_WHAT YOU NEED TO DO_
Copy each line of the following material that has the string "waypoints".

_DATA PROVIDED_
++++

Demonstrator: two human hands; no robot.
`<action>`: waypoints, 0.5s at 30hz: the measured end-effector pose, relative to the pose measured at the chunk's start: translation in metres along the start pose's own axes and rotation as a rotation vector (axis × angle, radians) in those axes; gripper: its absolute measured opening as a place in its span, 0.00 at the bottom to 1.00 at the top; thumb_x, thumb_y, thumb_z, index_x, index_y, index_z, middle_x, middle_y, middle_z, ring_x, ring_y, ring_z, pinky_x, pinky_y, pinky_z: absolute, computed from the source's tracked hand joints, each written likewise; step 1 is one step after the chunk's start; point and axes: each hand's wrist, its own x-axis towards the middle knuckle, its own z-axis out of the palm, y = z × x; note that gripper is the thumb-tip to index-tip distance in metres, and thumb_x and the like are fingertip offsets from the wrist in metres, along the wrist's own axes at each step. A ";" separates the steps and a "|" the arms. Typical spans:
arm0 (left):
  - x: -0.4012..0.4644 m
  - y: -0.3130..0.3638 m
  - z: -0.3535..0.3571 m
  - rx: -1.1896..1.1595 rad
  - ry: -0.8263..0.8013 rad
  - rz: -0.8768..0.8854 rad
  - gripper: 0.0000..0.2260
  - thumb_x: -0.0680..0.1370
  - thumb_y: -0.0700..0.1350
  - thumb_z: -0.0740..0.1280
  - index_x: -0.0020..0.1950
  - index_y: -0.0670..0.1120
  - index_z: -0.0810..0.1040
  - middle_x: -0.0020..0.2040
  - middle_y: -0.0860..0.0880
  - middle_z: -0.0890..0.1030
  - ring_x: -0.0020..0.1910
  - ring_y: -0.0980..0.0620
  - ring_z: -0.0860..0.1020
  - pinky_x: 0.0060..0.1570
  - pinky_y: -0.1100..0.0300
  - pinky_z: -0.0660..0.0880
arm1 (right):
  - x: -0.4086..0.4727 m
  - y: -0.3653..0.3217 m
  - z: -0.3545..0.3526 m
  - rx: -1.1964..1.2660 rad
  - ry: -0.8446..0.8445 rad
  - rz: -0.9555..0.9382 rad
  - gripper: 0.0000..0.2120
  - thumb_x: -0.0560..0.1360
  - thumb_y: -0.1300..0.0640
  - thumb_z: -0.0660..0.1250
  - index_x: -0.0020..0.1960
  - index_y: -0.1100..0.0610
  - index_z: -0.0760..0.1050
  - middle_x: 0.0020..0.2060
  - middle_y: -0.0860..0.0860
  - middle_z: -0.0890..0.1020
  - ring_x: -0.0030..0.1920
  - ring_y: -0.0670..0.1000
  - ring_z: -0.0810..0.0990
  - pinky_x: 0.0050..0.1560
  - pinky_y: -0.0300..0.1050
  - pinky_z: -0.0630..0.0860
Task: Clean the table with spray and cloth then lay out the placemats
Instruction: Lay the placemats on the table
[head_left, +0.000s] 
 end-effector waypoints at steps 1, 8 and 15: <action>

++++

_ANSWER TO THE EXERCISE_
`<action>`: waypoints, 0.5s at 30hz: the measured end-effector pose, relative to the pose measured at the chunk's start: translation in metres along the start pose's own axes and rotation as a rotation vector (axis × angle, radians) in those axes; gripper: its absolute measured opening as a place in its span, 0.00 at the bottom to 1.00 at the top; thumb_x, thumb_y, thumb_z, index_x, index_y, index_z, middle_x, middle_y, middle_z, ring_x, ring_y, ring_z, pinky_x, pinky_y, pinky_z: absolute, computed from the source's tracked hand joints, each written likewise; step 1 is one step after the chunk's start; point and axes: each hand's wrist, its own x-axis towards the middle knuckle, its own z-axis out of the palm, y = z × x; note that gripper is the thumb-tip to index-tip distance in metres, and thumb_x and the like are fingertip offsets from the wrist in metres, along the wrist's own axes at each step. A ";" separates the steps and a "|" the arms. Typical spans:
 end-effector waypoints at steps 1, 8 and 15: <action>

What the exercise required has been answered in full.